> _Problem to work on_: Give every line from the entries that contains "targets".

> _Given data_:
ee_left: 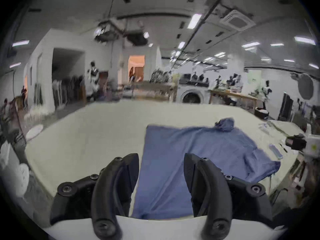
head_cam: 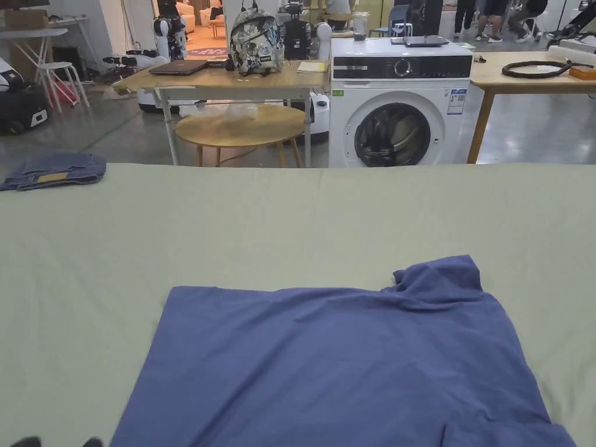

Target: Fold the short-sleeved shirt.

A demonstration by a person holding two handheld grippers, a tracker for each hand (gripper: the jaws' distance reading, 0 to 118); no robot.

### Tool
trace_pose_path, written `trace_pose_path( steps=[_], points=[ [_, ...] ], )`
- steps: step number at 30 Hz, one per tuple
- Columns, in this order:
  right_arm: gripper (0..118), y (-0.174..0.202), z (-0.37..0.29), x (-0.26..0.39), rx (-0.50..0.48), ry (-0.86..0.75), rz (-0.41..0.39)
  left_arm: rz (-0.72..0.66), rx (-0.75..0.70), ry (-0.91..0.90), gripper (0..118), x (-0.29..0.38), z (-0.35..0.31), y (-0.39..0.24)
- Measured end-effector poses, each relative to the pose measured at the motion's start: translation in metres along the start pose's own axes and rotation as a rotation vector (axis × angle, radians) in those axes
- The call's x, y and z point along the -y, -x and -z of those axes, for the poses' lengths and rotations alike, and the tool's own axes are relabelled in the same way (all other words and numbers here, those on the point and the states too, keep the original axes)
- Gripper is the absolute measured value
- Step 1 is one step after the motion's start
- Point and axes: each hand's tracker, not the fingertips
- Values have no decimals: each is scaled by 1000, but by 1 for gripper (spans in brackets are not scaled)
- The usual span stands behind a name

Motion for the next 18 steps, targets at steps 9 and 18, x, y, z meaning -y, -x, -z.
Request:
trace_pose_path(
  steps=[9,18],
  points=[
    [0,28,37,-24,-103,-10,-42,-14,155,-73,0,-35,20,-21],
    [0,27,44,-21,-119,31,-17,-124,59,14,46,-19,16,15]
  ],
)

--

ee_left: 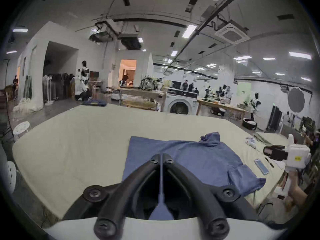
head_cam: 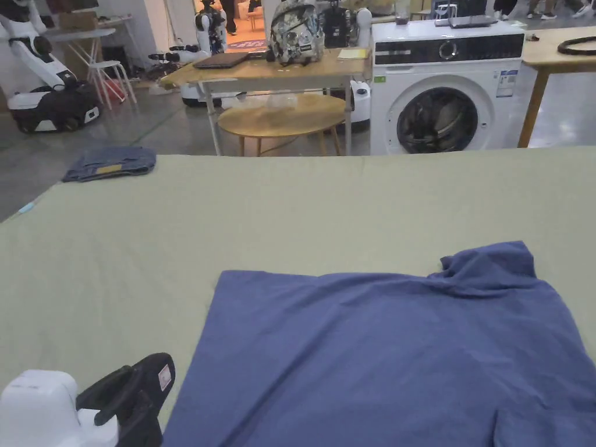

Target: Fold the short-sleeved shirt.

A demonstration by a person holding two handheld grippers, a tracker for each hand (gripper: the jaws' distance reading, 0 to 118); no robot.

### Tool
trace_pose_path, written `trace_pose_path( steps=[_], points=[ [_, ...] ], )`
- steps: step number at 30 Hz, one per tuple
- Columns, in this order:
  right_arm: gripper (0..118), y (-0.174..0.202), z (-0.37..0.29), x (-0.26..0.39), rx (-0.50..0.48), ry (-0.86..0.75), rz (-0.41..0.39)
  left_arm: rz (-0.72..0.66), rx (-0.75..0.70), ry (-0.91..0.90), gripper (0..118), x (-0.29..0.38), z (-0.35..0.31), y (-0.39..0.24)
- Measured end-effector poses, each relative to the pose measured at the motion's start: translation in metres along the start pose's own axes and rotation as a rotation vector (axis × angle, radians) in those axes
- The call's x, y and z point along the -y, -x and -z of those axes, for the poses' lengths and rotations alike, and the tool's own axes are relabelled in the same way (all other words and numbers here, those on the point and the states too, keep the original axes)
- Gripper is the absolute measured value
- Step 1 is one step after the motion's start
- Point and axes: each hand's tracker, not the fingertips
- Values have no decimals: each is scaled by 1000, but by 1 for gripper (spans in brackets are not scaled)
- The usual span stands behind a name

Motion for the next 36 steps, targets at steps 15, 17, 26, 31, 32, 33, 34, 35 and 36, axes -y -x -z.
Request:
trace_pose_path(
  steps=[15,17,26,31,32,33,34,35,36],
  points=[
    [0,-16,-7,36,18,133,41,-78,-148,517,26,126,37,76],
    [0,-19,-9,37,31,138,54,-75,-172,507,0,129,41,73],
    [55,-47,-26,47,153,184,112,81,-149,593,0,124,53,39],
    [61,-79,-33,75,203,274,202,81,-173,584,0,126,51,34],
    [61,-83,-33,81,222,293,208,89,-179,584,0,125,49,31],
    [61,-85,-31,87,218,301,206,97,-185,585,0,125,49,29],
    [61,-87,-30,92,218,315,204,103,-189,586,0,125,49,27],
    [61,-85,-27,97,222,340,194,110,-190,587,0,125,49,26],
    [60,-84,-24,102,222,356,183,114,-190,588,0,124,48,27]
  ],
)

> _Task answer_:
Motion for the next 18 steps, targets at steps 9 and 18, x, y, z meaning -y, -x, -z.
Motion for the next 36 steps, targets at steps 15, 17, 26, 31, 32, 33, 34, 35 and 36, axes -y -x -z.

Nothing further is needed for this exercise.